The Cranberries are undoubtedly one of the most influential Irish Rock bands of all time, touting an impressive 40 million record sales worldwide. Seminal album Everyone Else is Doing It, So Why Can’t We? Followed by the runaway success of No Need To Argue sent the Limerick natives stratospheric, predominantly due to the popularity of malaise ridden anthem ‘Zombie’. O’Riordans’ harsh, warbling vocal performances were haunting and completely unique, capturing the imagination of music lovers both home and abroad. However, with the band going through various on-and-off spells since 2003, there is an entirely new generation of listeners untouched by the Cranberries magic, a thought that somewhat motivated the group to reassess their body of work.

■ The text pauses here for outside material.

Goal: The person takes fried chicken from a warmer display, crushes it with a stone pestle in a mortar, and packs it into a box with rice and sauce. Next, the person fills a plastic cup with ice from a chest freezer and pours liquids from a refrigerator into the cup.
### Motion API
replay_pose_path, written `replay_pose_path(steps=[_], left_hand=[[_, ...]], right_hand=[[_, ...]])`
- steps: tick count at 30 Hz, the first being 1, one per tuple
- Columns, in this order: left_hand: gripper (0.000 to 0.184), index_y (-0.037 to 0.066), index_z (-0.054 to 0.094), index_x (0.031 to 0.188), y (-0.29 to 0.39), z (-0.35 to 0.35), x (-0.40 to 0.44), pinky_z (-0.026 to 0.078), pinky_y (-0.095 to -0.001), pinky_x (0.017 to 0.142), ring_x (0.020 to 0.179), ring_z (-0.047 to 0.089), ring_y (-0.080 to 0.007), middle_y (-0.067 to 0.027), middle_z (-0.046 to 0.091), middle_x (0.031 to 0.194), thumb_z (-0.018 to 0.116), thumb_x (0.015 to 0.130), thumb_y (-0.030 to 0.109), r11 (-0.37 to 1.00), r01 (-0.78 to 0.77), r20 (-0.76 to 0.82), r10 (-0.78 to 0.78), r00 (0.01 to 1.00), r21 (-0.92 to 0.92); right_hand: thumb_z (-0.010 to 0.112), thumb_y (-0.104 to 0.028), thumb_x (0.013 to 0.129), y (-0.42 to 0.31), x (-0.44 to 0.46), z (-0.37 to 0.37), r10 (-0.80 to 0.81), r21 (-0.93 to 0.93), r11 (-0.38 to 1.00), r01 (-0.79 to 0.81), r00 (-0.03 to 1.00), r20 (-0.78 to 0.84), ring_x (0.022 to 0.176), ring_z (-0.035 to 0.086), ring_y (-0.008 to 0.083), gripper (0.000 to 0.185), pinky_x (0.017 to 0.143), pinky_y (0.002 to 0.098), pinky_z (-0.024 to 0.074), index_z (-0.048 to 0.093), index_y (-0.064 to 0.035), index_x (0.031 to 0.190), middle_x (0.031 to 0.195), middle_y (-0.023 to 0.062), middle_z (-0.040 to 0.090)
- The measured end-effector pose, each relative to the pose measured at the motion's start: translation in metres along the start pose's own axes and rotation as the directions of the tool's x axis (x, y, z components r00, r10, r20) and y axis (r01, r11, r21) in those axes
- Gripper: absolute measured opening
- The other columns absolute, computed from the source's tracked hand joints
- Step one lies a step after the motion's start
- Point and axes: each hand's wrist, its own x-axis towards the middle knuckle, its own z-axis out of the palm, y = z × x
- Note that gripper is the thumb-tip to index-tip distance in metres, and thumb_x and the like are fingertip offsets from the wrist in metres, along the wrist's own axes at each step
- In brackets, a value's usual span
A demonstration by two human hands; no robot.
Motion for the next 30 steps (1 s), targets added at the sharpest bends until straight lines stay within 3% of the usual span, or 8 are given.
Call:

25 years on from the groups’ debut, Something Else is generally a peculiar release. A collection of old hits reimagined with string accompaniment (provided by the Irish Chamber Orchestra) interspersed with smatterings of new material. Upon first listen, it appears the group are merely marking their transition into a rock nostalgia act. The arrangements on the classic tracks are in no way different, merely stripped down to just an acoustic guitar coupled with a string quartet, which effectively dilutes the amazing potential this reimagining possess. The 2017 incarnation of ‘Zombie’ is the apotheosis of this fatal hamartia, neither a stripped down acoustic iteration nor a bellowing orchestral effort – it’s somewhere languishing in the middle, stranded in some realm of musical purgatory.


Ignoring the lost potential for something truly great, the songs have generally aged well. ‘Ode To My Family’ and ‘Linger’ are just as moving and gripping after all these years and thankfully, O’Riordans’ voice has not fallen foul to father time.


When examining the three new songs, one can’t help but feel enthusiastic. The group appears invigorated and this fresh material is sumptuous. Sticking to The Cranberries cannon, these recent tracks are also inherently personal to O’Riordan and her much publicized troubles, with the song Rupture unabashedly dealing with the dark depths of depression and the new single Why? Which was written shortly after her own fathers passing. Why? Is indeed the shining light of this entire release, a melancholic and emotional 5 minutes of vintage Cranberries material. It is a testament to the quality of the track that it slips rather seamlessly amongst the vintage hits of the band.


In summation, Something Else seems to be unsure of what exactly it is. It’s not a greatest hits, nor is it a new release – but an abstract collection of both. It’s difficult to grasp what exactly the goal of this new album is, it will perhaps reintroduce the alt-rock 4 piece to the public, but it more than likely will not garner them any new fans. This then, is a release for the die hards, the original fans, and maybe a testing of the waters to gather whether there is an audience for a fully-fledged album. Hopefully, this is merely a taster of things to come.